● **LISTED RECORDS**:
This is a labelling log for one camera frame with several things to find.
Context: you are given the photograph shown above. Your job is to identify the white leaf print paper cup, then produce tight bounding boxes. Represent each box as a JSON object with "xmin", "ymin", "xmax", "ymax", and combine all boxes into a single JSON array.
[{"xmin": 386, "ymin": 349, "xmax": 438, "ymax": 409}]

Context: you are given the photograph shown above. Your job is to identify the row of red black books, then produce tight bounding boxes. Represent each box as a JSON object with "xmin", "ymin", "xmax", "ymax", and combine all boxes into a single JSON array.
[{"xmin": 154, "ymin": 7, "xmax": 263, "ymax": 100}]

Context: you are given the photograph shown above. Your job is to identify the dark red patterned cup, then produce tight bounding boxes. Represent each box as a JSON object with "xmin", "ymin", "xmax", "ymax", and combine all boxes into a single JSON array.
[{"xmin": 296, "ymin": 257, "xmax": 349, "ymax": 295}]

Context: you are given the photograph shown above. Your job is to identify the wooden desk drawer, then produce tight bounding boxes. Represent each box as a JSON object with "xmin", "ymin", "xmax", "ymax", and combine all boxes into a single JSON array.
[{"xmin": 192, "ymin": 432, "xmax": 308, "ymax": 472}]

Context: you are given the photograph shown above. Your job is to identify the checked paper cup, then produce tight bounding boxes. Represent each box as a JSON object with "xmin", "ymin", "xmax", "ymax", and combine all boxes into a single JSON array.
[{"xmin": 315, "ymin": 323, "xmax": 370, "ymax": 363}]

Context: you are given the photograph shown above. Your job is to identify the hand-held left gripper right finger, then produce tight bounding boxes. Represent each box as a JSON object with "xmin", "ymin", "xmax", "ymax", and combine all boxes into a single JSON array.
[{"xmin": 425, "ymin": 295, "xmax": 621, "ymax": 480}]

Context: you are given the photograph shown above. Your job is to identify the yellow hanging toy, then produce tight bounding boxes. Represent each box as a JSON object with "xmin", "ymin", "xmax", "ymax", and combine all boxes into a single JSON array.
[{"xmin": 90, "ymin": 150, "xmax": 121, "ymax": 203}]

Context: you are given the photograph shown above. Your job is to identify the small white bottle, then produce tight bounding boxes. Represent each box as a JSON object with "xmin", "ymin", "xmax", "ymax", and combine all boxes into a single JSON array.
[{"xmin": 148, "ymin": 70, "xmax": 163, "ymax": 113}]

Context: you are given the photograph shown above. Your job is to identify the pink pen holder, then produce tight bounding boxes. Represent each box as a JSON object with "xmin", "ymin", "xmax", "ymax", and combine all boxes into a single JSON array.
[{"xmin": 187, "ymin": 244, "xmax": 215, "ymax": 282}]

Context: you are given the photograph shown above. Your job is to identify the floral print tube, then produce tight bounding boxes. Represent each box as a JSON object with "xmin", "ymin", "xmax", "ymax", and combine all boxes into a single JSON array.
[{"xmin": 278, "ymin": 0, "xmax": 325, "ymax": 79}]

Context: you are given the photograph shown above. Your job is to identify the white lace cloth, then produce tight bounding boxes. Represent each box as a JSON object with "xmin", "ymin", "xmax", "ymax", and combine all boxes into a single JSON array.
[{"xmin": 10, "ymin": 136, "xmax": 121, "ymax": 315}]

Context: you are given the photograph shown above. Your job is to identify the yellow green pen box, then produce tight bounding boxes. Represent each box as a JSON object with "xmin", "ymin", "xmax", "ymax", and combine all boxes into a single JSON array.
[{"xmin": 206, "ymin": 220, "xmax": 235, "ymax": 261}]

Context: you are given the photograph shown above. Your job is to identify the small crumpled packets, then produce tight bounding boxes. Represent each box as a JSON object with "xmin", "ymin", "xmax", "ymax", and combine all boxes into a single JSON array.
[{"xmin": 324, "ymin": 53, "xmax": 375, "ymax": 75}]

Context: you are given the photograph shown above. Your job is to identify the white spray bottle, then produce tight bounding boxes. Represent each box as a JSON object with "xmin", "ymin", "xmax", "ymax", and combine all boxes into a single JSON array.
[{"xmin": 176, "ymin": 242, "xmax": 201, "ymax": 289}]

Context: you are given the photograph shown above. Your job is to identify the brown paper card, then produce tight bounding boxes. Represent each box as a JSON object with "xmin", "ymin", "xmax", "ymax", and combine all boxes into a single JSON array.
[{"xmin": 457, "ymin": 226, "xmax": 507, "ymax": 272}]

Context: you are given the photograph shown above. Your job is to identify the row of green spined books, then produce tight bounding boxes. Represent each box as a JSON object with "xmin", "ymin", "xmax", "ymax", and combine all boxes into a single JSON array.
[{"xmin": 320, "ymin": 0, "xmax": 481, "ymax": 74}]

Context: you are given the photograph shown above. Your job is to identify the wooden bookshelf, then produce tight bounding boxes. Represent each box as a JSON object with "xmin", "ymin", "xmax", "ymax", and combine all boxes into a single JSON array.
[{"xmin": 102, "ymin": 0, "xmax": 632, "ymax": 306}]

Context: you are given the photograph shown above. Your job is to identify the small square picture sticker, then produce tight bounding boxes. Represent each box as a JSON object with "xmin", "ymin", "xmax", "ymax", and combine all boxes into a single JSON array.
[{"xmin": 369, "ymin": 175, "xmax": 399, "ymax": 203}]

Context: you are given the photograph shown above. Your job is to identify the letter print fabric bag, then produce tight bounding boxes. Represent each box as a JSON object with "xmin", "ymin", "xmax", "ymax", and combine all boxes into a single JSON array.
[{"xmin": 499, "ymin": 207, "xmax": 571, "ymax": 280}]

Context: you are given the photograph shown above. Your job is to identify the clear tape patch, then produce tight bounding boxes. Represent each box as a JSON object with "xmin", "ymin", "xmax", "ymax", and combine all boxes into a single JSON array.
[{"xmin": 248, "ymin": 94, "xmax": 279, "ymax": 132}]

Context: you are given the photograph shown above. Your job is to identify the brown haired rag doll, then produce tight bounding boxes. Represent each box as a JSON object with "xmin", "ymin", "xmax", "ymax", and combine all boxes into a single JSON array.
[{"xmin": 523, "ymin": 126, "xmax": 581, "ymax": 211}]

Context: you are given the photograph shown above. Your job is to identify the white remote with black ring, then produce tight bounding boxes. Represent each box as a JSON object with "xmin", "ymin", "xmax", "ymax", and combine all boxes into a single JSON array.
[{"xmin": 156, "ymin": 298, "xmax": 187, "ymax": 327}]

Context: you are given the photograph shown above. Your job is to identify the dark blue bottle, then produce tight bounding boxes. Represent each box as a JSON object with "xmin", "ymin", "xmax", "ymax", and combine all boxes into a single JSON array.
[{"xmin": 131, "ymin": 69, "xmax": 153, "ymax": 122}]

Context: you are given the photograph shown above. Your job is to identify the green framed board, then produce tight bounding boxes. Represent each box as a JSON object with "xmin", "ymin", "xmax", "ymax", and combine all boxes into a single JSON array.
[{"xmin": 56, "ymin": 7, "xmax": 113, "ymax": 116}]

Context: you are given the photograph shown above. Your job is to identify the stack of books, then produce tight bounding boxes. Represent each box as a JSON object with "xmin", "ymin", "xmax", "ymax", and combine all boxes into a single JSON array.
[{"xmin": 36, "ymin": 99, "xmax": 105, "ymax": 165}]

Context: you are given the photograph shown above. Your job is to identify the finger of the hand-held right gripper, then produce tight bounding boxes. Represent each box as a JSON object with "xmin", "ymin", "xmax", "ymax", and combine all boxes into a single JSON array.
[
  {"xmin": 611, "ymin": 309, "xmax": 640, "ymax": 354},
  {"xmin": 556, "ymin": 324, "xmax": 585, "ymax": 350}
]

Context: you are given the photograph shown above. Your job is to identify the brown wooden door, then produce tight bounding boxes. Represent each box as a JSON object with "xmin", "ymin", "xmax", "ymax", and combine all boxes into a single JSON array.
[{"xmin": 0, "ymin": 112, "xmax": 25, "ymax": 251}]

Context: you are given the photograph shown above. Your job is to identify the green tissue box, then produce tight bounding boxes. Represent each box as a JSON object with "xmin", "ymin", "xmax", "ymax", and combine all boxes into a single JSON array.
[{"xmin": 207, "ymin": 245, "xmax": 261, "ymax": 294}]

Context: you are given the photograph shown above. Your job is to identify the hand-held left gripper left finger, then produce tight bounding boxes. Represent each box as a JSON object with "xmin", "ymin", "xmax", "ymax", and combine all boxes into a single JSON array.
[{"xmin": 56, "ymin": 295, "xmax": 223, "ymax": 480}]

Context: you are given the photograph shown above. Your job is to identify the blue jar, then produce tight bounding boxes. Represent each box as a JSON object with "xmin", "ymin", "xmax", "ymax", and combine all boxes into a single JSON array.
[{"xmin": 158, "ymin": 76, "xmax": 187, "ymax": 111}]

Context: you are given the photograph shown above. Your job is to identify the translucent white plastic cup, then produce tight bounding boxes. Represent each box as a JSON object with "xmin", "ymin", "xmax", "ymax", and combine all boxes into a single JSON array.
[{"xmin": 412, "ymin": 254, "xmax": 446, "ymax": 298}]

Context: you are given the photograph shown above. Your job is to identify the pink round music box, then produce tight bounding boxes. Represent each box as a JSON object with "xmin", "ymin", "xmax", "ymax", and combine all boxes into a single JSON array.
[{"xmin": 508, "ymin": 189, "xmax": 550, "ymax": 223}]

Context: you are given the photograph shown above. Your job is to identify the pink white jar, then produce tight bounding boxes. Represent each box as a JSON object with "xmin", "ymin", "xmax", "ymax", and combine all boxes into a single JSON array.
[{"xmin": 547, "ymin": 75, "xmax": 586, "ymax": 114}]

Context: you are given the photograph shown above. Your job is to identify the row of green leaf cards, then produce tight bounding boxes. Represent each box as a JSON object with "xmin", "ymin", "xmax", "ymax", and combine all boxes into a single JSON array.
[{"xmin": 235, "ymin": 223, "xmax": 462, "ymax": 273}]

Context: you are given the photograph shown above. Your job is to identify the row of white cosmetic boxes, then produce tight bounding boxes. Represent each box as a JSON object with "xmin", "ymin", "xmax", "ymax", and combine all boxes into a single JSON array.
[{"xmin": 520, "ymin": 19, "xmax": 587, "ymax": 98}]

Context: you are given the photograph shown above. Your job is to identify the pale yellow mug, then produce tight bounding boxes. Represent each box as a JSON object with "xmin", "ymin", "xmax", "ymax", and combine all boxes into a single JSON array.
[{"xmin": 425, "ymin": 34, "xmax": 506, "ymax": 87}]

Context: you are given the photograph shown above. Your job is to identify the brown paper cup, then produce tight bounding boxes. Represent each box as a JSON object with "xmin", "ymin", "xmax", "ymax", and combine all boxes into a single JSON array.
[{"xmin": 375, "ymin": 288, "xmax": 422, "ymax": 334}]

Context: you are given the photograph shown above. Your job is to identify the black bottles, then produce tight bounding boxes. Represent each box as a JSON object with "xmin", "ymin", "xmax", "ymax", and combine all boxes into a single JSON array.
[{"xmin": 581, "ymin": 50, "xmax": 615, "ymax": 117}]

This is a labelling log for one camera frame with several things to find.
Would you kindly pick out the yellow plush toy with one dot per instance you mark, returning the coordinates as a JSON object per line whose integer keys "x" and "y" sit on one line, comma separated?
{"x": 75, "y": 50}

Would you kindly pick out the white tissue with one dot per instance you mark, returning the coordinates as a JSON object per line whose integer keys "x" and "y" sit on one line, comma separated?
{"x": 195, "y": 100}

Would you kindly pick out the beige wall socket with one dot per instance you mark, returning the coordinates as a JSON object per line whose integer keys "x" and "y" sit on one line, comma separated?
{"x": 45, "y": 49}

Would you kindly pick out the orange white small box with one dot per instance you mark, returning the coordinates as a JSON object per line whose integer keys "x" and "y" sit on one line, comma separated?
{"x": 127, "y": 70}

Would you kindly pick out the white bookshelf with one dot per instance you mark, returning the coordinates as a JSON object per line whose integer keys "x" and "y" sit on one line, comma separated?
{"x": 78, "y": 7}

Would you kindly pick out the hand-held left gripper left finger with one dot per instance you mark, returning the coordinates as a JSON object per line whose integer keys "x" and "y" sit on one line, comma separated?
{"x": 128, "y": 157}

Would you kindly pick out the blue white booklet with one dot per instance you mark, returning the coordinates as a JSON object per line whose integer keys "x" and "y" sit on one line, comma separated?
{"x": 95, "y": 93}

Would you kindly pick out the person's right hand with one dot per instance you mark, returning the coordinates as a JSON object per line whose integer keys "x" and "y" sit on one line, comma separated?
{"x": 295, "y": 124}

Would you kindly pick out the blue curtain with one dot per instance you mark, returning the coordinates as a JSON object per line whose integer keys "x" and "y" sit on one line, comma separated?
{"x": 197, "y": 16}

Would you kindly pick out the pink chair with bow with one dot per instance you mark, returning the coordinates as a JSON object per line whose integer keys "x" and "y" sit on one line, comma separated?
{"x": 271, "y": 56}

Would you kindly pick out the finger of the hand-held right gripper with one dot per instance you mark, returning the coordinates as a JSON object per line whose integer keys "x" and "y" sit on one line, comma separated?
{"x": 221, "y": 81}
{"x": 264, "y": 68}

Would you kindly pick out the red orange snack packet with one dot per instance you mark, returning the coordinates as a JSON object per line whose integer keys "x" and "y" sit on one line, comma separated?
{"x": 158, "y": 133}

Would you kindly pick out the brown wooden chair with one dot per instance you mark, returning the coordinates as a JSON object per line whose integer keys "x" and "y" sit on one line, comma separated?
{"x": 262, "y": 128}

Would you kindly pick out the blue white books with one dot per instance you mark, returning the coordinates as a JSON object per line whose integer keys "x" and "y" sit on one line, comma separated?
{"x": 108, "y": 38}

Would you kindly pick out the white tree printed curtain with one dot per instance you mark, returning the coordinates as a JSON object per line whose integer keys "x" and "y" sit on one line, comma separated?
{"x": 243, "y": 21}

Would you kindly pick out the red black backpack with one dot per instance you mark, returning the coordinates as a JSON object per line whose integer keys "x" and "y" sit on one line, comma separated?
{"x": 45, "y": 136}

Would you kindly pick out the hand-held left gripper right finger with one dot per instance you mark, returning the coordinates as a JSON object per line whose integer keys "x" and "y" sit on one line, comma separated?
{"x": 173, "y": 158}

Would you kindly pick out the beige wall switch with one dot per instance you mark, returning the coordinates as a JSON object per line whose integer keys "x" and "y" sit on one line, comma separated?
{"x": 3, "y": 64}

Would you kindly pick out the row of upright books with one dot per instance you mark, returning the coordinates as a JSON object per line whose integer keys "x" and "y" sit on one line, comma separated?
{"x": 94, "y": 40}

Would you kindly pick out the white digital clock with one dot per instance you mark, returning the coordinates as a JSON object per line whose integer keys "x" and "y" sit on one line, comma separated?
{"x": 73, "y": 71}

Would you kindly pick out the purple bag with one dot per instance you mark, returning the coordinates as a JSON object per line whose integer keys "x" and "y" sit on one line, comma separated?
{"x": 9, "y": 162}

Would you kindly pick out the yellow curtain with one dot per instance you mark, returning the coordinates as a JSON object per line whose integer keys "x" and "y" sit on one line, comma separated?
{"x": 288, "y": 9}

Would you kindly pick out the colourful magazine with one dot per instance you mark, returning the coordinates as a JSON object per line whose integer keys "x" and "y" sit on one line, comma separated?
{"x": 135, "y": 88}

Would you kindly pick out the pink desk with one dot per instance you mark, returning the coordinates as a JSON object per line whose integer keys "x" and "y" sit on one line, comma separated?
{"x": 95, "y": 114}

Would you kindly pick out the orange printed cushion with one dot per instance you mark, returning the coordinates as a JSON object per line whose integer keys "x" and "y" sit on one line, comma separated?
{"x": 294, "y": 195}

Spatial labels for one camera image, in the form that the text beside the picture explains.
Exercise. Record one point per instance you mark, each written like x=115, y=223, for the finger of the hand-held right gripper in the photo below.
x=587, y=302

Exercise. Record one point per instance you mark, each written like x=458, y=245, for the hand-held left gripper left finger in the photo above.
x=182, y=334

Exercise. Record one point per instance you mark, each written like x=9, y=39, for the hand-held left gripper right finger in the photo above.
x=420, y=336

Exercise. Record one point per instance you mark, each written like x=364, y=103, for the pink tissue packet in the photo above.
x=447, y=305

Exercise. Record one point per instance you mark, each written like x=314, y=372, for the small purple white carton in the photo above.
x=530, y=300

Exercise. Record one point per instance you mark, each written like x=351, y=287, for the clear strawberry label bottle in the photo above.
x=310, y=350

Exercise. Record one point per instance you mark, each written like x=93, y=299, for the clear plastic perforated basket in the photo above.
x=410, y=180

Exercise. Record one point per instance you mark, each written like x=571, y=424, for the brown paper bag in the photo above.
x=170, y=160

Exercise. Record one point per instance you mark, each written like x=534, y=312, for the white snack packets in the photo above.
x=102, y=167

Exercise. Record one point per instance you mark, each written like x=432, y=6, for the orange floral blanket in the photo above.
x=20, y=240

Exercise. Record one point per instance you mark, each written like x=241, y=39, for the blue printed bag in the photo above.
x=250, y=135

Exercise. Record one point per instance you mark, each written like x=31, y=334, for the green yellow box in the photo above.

● **WHAT IS REQUIRED**: Search the data for "packet in the photo above.". Beginning with that line, set down every line through the last exactly.

● **RESULT OF THIS EXERCISE**:
Exercise. Record one point per instance you mark, each written like x=364, y=103, for the pink tissue packet in the photo above.
x=447, y=305

Exercise. Record one point per instance you mark, each written like x=314, y=372, for the small purple white carton in the photo above.
x=530, y=300

Exercise. Record one point per instance you mark, each written like x=351, y=287, for the clear strawberry label bottle in the photo above.
x=310, y=350

Exercise. Record one point per instance you mark, each written like x=93, y=299, for the clear plastic perforated basket in the photo above.
x=410, y=180

Exercise. Record one point per instance you mark, each written like x=571, y=424, for the brown paper bag in the photo above.
x=170, y=160

Exercise. Record one point per instance you mark, each written like x=534, y=312, for the white snack packets in the photo above.
x=102, y=167

Exercise. Record one point per instance you mark, each written like x=432, y=6, for the orange floral blanket in the photo above.
x=20, y=240

Exercise. Record one point per instance you mark, each written like x=241, y=39, for the blue printed bag in the photo above.
x=250, y=135

Exercise. Record one point per instance you mark, each written like x=31, y=334, for the green yellow box in the photo above.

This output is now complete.